• [Source material]:
═══
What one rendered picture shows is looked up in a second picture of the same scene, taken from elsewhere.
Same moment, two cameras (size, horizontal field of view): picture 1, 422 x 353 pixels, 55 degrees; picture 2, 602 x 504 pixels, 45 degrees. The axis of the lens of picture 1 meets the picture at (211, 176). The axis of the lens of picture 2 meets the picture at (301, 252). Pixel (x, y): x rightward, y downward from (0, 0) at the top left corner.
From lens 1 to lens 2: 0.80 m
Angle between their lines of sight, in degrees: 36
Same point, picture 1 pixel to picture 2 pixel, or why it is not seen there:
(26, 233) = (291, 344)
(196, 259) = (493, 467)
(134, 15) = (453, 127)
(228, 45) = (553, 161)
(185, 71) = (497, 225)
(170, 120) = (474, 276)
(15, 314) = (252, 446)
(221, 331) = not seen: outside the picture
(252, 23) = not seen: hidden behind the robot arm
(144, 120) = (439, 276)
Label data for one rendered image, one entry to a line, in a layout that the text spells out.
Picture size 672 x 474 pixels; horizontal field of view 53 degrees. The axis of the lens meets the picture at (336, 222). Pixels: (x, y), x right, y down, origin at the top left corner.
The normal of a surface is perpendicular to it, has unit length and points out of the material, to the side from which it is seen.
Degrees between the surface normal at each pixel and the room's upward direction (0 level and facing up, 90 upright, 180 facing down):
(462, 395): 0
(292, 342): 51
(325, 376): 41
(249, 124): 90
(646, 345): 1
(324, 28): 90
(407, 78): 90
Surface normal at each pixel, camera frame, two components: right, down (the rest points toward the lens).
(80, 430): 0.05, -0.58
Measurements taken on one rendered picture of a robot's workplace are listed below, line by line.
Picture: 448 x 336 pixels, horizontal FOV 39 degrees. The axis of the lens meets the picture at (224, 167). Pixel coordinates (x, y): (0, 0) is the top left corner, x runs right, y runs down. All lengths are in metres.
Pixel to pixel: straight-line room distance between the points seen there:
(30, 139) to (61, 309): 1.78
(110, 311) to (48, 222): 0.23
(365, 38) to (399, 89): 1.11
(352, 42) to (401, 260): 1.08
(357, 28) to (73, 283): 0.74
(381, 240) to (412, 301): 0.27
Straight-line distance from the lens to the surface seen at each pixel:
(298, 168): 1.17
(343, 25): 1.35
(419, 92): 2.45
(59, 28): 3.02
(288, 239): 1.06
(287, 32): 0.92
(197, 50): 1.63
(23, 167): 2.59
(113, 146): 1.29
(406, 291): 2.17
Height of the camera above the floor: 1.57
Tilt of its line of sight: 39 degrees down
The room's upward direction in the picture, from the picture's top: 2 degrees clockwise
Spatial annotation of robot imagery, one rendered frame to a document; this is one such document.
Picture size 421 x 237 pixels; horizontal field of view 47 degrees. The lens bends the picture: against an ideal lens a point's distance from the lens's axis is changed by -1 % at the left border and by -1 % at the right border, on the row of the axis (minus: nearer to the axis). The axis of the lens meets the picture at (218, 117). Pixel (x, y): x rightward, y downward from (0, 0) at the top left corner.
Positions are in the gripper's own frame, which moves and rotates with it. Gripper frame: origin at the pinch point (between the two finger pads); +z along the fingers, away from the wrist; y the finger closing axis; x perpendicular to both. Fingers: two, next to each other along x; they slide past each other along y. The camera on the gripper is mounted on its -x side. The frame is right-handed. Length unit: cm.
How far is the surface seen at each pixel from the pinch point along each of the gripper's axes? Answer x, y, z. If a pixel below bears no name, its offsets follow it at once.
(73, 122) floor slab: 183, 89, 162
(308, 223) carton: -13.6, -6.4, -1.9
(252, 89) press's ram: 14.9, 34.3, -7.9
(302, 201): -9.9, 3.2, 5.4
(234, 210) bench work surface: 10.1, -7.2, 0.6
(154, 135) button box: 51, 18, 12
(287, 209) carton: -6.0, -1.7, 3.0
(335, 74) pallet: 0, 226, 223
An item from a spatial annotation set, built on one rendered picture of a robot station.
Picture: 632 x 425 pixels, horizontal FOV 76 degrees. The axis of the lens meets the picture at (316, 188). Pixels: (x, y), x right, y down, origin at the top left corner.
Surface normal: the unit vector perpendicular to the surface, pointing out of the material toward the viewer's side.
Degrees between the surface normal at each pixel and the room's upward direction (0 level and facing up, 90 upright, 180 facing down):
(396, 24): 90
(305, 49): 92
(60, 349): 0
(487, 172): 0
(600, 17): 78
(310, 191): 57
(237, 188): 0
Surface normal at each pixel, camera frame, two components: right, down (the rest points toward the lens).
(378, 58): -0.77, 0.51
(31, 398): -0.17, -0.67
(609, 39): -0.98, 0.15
═══
• [Requirement]: Set down the full listing once more, exactly as written.

• [Answer area]:
What one rendered picture shows is looked up in a second picture of the same scene, taken from elsewhere.
Same moment, two cameras (size, horizontal field of view): picture 1, 422 x 353 pixels, 55 degrees; picture 2, 602 x 504 pixels, 45 degrees. The axis of the lens of picture 1 meets the picture at (211, 176). The axis of the lens of picture 2 meets the picture at (301, 252). Pixel (x, y): x rightward, y downward from (0, 0) at the top left corner.
From lens 1 to lens 2: 0.80 m
Angle between their lines of sight, in degrees: 36
Same point, picture 1 pixel to picture 2 pixel, or why it is not seen there:
(26, 233) = (291, 344)
(196, 259) = (493, 467)
(134, 15) = (453, 127)
(228, 45) = (553, 161)
(185, 71) = (497, 225)
(170, 120) = (474, 276)
(15, 314) = (252, 446)
(221, 331) = not seen: outside the picture
(252, 23) = not seen: hidden behind the robot arm
(144, 120) = (439, 276)
Label data for one rendered image, one entry to a line, in a layout that the text spells out.
Picture size 672 x 474 pixels; horizontal field of view 53 degrees. The axis of the lens meets the picture at (336, 222). Pixels: (x, y), x right, y down, origin at the top left corner.
The normal of a surface is perpendicular to it, has unit length and points out of the material, to the side from which it is seen.
Degrees between the surface normal at each pixel and the room's upward direction (0 level and facing up, 90 upright, 180 facing down):
(462, 395): 0
(292, 342): 51
(325, 376): 41
(249, 124): 90
(646, 345): 1
(324, 28): 90
(407, 78): 90
Surface normal at each pixel, camera frame, two components: right, down (the rest points toward the lens).
(80, 430): 0.05, -0.58
Measurements taken on one rendered picture of a robot's workplace are listed below, line by line.
Picture: 448 x 336 pixels, horizontal FOV 39 degrees. The axis of the lens meets the picture at (224, 167). Pixel coordinates (x, y): (0, 0) is the top left corner, x runs right, y runs down. All lengths are in metres.
Pixel to pixel: straight-line room distance between the points seen there:
(30, 139) to (61, 309): 1.78
(110, 311) to (48, 222): 0.23
(365, 38) to (399, 89): 1.11
(352, 42) to (401, 260): 1.08
(357, 28) to (73, 283): 0.74
(381, 240) to (412, 301): 0.27
Straight-line distance from the lens to the surface seen at each pixel:
(298, 168): 1.17
(343, 25): 1.35
(419, 92): 2.45
(59, 28): 3.02
(288, 239): 1.06
(287, 32): 0.92
(197, 50): 1.63
(23, 167): 2.59
(113, 146): 1.29
(406, 291): 2.17
Height of the camera above the floor: 1.57
Tilt of its line of sight: 39 degrees down
The room's upward direction in the picture, from the picture's top: 2 degrees clockwise
Spatial annotation of robot imagery, one rendered frame to a document; this is one such document.
Picture size 421 x 237 pixels; horizontal field of view 47 degrees. The lens bends the picture: against an ideal lens a point's distance from the lens's axis is changed by -1 % at the left border and by -1 % at the right border, on the row of the axis (minus: nearer to the axis). The axis of the lens meets the picture at (218, 117). Pixel (x, y): x rightward, y downward from (0, 0) at the top left corner.
Positions are in the gripper's own frame, which moves and rotates with it. Gripper frame: origin at the pinch point (between the two finger pads); +z along the fingers, away from the wrist; y the finger closing axis; x perpendicular to both. Fingers: two, next to each other along x; they slide past each other along y. The camera on the gripper is mounted on its -x side. The frame is right-handed. Length unit: cm.
How far is the surface seen at each pixel from the pinch point along each of the gripper's axes? Answer x, y, z. If a pixel below bears no name, its offsets follow it at once.
(73, 122) floor slab: 183, 89, 162
(308, 223) carton: -13.6, -6.4, -1.9
(252, 89) press's ram: 14.9, 34.3, -7.9
(302, 201): -9.9, 3.2, 5.4
(234, 210) bench work surface: 10.1, -7.2, 0.6
(154, 135) button box: 51, 18, 12
(287, 209) carton: -6.0, -1.7, 3.0
(335, 74) pallet: 0, 226, 223
An item from a spatial annotation set, built on one rendered picture of a robot station.
Picture: 632 x 425 pixels, horizontal FOV 76 degrees. The axis of the lens meets the picture at (316, 188). Pixels: (x, y), x right, y down, origin at the top left corner.
Surface normal: the unit vector perpendicular to the surface, pointing out of the material toward the viewer's side.
Degrees between the surface normal at each pixel and the room's upward direction (0 level and facing up, 90 upright, 180 facing down):
(396, 24): 90
(305, 49): 92
(60, 349): 0
(487, 172): 0
(600, 17): 78
(310, 191): 57
(237, 188): 0
Surface normal at each pixel, camera frame, two components: right, down (the rest points toward the lens).
(378, 58): -0.77, 0.51
(31, 398): -0.17, -0.67
(609, 39): -0.98, 0.15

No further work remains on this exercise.